肩にかけている物は竹刀が入ったバッグだろう。誠君にレプリカのことを教えたという少女、「太刀川梓」は動きやすそうなショートヘアに健康的な肌の色をしており、胸は残念だったが引き締まった身体をしていた。


 「S高剣道部の期待の新人であると同時にスーパーエースの太刀川梓ちゃん……だね?」


 「えっと、誠くんのお友達……なんですよね。スーパーエースだなんて……恐縮です」


 この子は直感で俺がどういう人間かを感じ取っている。その証拠に、警戒しているのがバレバレだ。


 「世間話は苦手でね。わかりやすく要点だけまとめて話すよ」


 彼女の側にいる誠君はひどく罪悪感に満ちた表情で震えていた。


 「君の『蜘蛛』の力でこの街の人間たちを襲ってほしい。できるだけ派手にね」


 「あなた何者です?」


 彼女の目つきが変わったが変わったのと同時に背負っていたバッグから木刀を取り出し、構えた。あのバッグに入っていたのは竹刀ではなく木刀……やる気満々のようだ。


 照明の点いていないビジネスホテルの一室。隻腕で火傷負った男とそんな男に敵意むき出しで木刀を構える少女、そしてただ怯える少年。中々えげつない構図だな。

 俺は彼女に言うことを聞かせたい。あえて目立つ行動を取ってもらい、警察が動かざるをえない状況を作り薬を持ったヤツのことを知る。そのためには彼女の力がいる。


 俺は備え付けのテレビにビデオカメラを接続して録画した映像を流した。映っているのは彼女の母親と、まだ幼稚園児のかわいい妹ちゃんだ。


 「何の真似だ……?」


 「俺に逆らえば君の家族は……わかるか? 言うことは聞いてもらうよ」


 言い終えてしばらくの間、沈黙が訪れた。絶望……というほどでもないが、彼女の目に生き生きとした輝きは失われている。何も考えていない顔ではない。きっと彼女はこう考えてそのように行動する。家族が危険な目に遭う前に何としても目の前の男を殺してやると。

 沈黙を破ったのは彼女が床を蹴った音だ。レプリカなだけあって俺よりも速い。まともにやりあえば俺は間違いなく無傷ではすまないし化け物の姿になってしまわれたらお手上げだ。


 目前に振り下ろされる木刀を横にかわすが、すかさず次の一撃がやってくる。左腕があれば攻撃を防いで攻撃といけるが、ないものは仕方がない。

 俺も人間の形はしてるが人間ではない。そんな身体の回復力を信じ、木刀をモロに頭に食らいつつ彼女の首を掴むことに成功した。攻撃を受けながら突っ込んでくるとは思わなかったみたいだな。


 「……痛いとかじゃないな……脳が……とにかく気持ちが悪い。この不快感、どうしてくれる? ん?」


 彼女が俺の手を振りほどこうとするよりも速く、指を細い首に刺し込んで毒を流した。頭をやられたことで少しムカついたので、予定の量より少し多めに流し込んでやった。


 「あ……かっ……か…………ぐ」


 首から手を放すと、彼女は支えを失ったように倒れて苦痛にうずくまった。


 「うっ……ああああ!……っぐ……はあはあ……」


 「死にはしない。そういう毒だからな。でも痛みは強烈だ」


 激痛に悶える彼女の首は紫色に変色し始めている。常人なら気絶するほどの痛みのはずだ。そんな彼女の様子に、誠くんはうずくまってすすり泣くだけだった。

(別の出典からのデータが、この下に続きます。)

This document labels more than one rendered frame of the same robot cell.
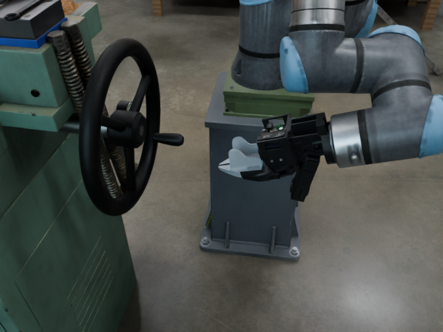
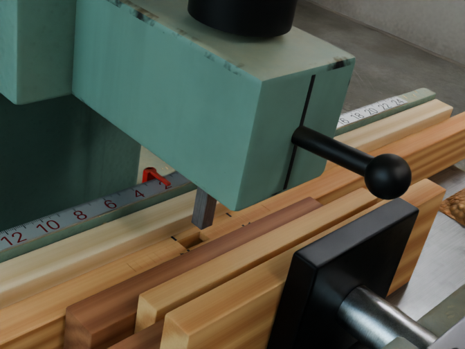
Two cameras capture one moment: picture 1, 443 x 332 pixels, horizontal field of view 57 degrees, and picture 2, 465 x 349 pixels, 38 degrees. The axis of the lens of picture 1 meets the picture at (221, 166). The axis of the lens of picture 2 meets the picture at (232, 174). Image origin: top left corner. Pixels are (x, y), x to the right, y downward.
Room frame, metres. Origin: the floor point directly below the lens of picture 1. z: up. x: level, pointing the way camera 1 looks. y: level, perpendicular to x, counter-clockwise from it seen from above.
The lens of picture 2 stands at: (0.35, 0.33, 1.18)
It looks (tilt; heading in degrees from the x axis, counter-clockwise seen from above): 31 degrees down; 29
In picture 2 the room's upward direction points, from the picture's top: 12 degrees clockwise
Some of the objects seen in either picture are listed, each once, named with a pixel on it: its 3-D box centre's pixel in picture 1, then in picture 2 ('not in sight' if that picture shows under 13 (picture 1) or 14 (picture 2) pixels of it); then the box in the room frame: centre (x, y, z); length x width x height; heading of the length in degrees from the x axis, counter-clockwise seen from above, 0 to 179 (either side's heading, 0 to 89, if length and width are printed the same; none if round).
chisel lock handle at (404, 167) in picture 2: not in sight; (347, 152); (0.60, 0.41, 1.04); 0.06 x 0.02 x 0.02; 79
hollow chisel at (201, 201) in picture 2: not in sight; (207, 188); (0.62, 0.49, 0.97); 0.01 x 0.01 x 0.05; 79
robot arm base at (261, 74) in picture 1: (264, 58); not in sight; (1.09, -0.12, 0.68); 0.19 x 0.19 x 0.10
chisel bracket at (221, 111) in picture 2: not in sight; (201, 88); (0.62, 0.51, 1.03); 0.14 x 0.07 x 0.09; 79
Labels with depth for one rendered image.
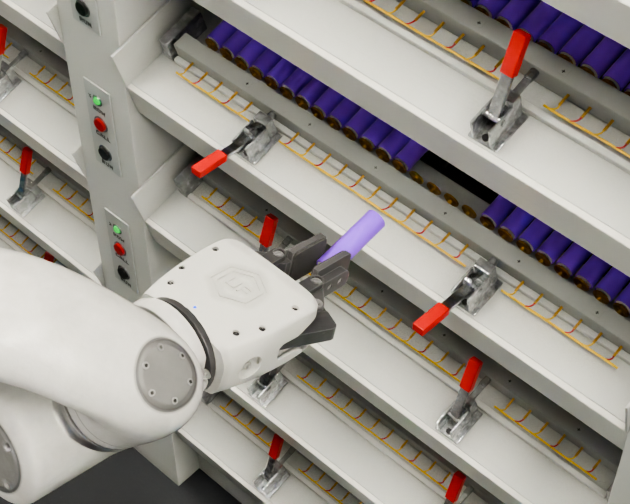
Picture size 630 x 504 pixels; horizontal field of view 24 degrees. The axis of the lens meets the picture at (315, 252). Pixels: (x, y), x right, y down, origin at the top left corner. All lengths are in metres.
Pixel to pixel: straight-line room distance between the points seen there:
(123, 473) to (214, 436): 0.21
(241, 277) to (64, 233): 0.83
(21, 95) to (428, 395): 0.63
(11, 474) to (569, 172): 0.46
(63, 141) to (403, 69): 0.63
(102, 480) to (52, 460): 1.14
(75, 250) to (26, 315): 0.99
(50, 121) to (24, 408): 0.83
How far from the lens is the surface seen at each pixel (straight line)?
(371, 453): 1.65
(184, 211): 1.61
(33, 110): 1.75
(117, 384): 0.88
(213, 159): 1.35
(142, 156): 1.55
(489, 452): 1.42
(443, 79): 1.16
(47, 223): 1.89
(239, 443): 1.89
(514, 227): 1.28
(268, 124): 1.37
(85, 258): 1.85
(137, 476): 2.07
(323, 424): 1.67
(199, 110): 1.43
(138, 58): 1.46
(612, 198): 1.09
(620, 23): 0.97
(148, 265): 1.67
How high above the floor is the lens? 1.74
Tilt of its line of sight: 49 degrees down
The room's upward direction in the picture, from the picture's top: straight up
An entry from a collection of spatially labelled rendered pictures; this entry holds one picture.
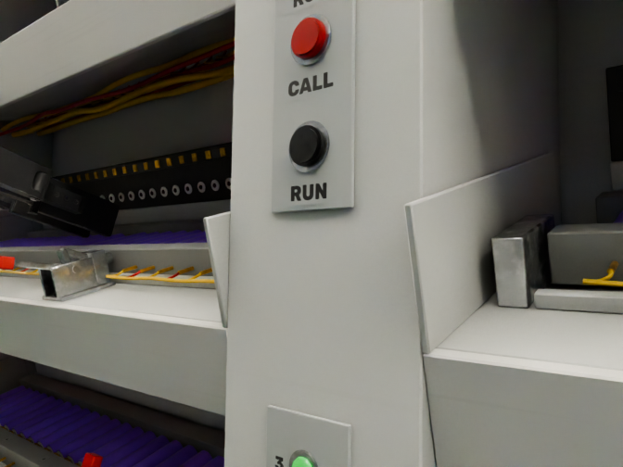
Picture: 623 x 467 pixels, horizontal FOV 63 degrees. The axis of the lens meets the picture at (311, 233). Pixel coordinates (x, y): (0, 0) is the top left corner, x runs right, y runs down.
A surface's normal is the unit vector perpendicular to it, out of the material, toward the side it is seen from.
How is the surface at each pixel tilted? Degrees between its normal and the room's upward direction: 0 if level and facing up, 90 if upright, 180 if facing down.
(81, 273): 90
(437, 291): 90
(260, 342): 90
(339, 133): 90
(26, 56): 105
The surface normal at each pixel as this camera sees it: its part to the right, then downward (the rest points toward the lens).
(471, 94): 0.79, -0.03
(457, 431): -0.60, 0.21
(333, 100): -0.61, -0.06
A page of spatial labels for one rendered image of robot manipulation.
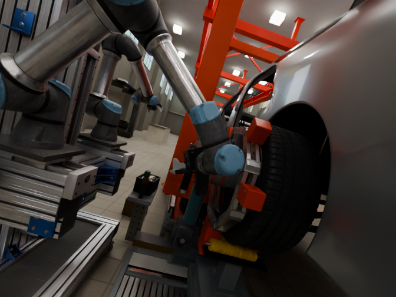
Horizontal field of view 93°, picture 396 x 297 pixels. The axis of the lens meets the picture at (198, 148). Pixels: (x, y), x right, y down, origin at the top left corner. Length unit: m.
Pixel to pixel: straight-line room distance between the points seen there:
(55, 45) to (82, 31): 0.07
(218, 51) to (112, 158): 1.01
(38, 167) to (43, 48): 0.37
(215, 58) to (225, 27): 0.22
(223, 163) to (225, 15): 1.31
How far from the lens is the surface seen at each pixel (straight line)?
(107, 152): 1.22
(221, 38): 1.54
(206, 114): 0.46
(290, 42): 4.76
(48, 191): 0.80
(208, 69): 1.45
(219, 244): 1.04
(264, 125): 0.85
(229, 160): 0.44
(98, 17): 0.61
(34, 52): 0.66
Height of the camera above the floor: 1.02
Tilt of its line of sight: 5 degrees down
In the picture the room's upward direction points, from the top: 17 degrees clockwise

 「逆らえば、君の家族にもこうする。わかったな? まともに喋れないだろうからイエスかノーかは頷いて答えてくれ。これから君は俺に協力し、言うことは何でも聞く。OK?」


 苦痛に顔を歪めながら涙まで流している。悔し涙かな? この子はどうしても屈服させたくなってきたな。

 彼女はぎこちない動作で首を縦に振り、俺の要求を飲んでくれた。これで今日の目的は完了したというわけだ。いや、よかったよかった。

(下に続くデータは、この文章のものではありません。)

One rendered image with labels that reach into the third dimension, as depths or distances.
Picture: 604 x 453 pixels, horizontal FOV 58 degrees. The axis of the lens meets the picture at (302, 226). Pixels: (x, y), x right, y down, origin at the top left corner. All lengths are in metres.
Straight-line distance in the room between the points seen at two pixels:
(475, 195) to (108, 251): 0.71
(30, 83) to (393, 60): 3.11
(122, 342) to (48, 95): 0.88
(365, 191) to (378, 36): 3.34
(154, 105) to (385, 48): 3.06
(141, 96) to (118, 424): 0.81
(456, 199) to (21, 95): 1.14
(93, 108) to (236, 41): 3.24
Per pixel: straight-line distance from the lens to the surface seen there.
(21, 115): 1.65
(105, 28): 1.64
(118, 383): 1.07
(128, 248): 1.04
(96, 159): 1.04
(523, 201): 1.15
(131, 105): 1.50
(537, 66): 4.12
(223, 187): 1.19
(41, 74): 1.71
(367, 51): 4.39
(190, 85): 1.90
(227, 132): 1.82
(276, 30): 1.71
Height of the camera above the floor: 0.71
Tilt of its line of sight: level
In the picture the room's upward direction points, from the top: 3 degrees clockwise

 次にやらなきゃならないことをするには、この子にしっかりと暴れてもらわなくてはな。正直、別に誠君に暴れる役は任せてもよかったが、この街にはレプリカを狩るヤツがいる。手元に置けるレプリカを全部失うのは惜しいからな。 


 それにしても、レプリカの治癒力は目を見張るものがある。俺はまだ気持ち悪いってのに……毒を流してからたった数分で回復が始まっている。

 徐々に和らいでいく苦痛に少しずつ彼女の呼吸が整っていくが、まだ荒い息遣い。そして、のたうち回ったことではだけた制服に汗ばんだ健康的な素肌。捲れ上がったスカートから覗く彼女の太腿は、細い足が美しいと思って骨と皮だけの脚にしてしまうクソ女と違って引き締まった理想の肉付きをしている。

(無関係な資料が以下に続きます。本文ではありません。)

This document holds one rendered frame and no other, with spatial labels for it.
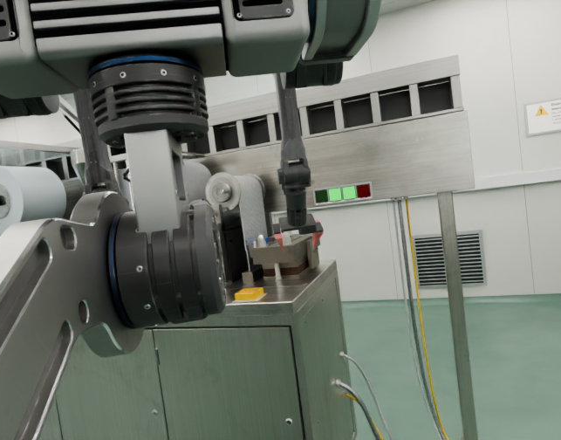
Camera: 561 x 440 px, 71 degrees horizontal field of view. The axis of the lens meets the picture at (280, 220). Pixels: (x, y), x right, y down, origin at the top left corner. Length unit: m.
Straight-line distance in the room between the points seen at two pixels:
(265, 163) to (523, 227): 2.85
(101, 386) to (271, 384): 0.67
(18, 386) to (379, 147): 1.54
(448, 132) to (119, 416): 1.61
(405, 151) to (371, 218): 2.41
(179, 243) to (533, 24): 4.06
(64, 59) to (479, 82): 3.84
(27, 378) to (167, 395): 1.22
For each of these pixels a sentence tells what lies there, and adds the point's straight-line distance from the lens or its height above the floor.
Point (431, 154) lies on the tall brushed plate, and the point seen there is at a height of 1.29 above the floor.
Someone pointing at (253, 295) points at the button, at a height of 0.92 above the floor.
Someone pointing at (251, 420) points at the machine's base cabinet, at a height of 0.52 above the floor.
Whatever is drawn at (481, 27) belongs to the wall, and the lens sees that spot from 4.26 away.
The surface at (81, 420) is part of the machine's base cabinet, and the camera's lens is 1.82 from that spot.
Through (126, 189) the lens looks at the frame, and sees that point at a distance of 1.64.
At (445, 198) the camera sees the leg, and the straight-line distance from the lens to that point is 1.85.
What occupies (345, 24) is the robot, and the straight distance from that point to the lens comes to 0.56.
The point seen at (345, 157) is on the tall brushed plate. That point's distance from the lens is 1.71.
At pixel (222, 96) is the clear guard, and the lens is 1.91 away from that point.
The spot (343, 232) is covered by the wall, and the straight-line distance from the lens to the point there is 4.10.
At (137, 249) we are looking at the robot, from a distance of 0.46.
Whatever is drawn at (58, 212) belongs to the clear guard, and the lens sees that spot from 2.23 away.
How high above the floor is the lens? 1.20
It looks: 3 degrees down
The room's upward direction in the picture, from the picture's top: 7 degrees counter-clockwise

 「誠君、今日はもう帰れ。また連絡するから、変な気は起こさないことだ」


 「は……はい! じゃあ、梓ちゃんも連れて―――」


 「俺は君に帰れと言ったんだ」


 「いや、だけど……」


 「行け」


 これ以上突っかかるとどうなるのか悟った彼は足早に部屋を出ていった。最後まで、この子から視線を外すことはしなかったが、それだけだ。


 「さて……」


 倒れている彼女を抱え上げ、ベッドにそっと寝かせる。俺の突然の優しげな行動に戸惑っているようだ。その少し怯えた表情も可愛らしい。

 さっきの悶える姿を見て発情した俺は部屋に鍵がかかっていることを確認し、歳の割には小柄な少女の汗をかいたことで少し冷えた身体に悲鳴をあげさせる間もなく覆いかぶさった。